India’s tariffs had to be compared with those of competing countries such as China, Mexico, Thailand and Vietnam, according to the report, which includes a detailed study of 120 tariff lines of electronics priority products in India and these four key competing investment destinations. These imports constitute 80% of the cost of mobile phones —India’s largest product out of the $75-billion electronics sector.
The report stated that similar to India, its competing economies have also relied on a combination of trade and investment policies for their economic progress, with an emphasis on improving domestic capabilities to participate in global value chains and attracting and facilitating investment through subsidies, facilitation of trade and improving operational conditions for investors and domestic producers.
“However, among the policies followed by India and its competing economies, there is one major difference. India has higher tariffs and it relies much more on increasing tariffs compared to its competing economies. India’s policies are thus driven by domestic market rather than opportunities in global markets,” it said.
It added that a significant implicit reason for raising India’s tariffs is that the large market size of India combined with tariff increase would attract FDI. “This presumption may not be true for the electronics sector as a whole…India’s domestic market is not very large compared to the global market. Moreover, the comparison with competing economies suggests that the size of the domestic market does not necessarily result in higher exports or deeper links with GVCs. This implies a need to carefully consider the possible adverse impact of raising tariffs on exports and even investment.”
Further it stated that while the large electronics markets of India may look attractive, they are very small in global terms, and India does not produce about 50% of the components on which tariff has been increased. “Hence The impact of tariffs is likely to be adverse on India’s competitiveness.India’s tariffs have to be compared with that of competing countries. Tariff increase has an adverse effect on cost, prices, output, exports and imports. It also negates the effect of supportive polices,” they said.
The comparative study highlights that while India has zero tariffs on 32 of the 120 tariff lines, others have more zero tariffs, ranging from 53 (China) to 74 lines (Mexico). For non-zero tariffs, India’s tariffs are higher for 85% (Thailand, Vietnam) to 95% (China) of these tariff lines.

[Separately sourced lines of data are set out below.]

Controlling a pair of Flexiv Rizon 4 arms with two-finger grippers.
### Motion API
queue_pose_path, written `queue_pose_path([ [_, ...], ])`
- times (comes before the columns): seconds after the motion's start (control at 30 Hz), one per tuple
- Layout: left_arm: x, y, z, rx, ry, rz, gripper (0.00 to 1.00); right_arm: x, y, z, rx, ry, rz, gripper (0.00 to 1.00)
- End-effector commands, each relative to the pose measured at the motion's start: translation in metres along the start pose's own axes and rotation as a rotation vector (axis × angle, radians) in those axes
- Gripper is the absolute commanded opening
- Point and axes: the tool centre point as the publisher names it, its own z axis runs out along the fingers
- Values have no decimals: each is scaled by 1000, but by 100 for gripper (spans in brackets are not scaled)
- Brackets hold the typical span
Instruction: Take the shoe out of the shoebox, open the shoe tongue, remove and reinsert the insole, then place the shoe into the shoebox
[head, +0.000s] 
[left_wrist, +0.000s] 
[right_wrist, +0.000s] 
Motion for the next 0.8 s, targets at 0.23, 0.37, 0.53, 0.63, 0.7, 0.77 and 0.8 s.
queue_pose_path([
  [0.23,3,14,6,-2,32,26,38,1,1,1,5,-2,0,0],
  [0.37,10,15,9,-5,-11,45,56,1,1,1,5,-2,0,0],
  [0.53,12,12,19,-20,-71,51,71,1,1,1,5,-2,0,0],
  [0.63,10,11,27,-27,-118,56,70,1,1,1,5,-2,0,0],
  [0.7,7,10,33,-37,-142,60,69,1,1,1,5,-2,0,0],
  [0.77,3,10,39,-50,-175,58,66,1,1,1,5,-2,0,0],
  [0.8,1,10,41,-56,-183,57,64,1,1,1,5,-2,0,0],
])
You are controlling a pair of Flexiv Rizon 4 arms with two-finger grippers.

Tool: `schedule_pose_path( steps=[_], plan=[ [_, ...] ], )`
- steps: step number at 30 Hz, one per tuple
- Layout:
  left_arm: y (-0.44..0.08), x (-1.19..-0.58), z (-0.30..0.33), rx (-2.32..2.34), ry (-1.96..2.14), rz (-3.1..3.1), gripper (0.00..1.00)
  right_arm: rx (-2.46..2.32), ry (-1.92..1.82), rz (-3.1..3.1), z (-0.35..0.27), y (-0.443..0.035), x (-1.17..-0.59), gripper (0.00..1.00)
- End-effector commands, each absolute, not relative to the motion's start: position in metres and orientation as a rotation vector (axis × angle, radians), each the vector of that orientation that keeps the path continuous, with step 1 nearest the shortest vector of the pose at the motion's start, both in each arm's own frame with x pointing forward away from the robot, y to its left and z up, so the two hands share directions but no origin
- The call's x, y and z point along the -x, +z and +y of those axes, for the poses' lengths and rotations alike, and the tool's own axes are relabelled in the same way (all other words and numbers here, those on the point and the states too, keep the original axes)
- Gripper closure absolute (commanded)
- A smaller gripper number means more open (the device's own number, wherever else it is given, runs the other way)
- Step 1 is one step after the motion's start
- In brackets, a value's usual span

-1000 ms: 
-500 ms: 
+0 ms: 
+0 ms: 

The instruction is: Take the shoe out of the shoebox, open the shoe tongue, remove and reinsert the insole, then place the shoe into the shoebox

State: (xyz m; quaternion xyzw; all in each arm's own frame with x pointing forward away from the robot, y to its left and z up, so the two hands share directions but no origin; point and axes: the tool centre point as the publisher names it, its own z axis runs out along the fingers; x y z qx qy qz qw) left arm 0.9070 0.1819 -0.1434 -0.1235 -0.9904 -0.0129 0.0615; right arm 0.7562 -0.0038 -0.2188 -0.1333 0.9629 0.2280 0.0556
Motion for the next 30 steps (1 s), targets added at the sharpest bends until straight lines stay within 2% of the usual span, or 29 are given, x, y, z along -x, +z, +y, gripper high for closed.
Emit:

Vietnam’s effective tariffs are lower also because of its FTAs with major suppliers of inputs. “India has the largest tariff lines for the selected products, with tariffs in 2020 being higher than in 2014,” it said.
“A $300 billion manufacturing target by 2026 requires stability and prior consultation before finalising tariffs. Tariffs go to the core of competitiveness and scale. For Union Budget 2022-23, we request the government to review all tariffs on inputs for PLI schemes and reduce tariffs in areas where there is no local capacity”, said Pankaj Mohindroo, Chairman, ICEA.
The study added that for India to integrate into global supply chains, its tariffs on inputs should at least match or be less than its competitors. Consideration of tariff increases should only be in cases with a large domestic capacity or a clear roadmap with specific, well-identified vendors who can produce components for manufacturers at globally competitive costs, quality, and scale. Not otherwise.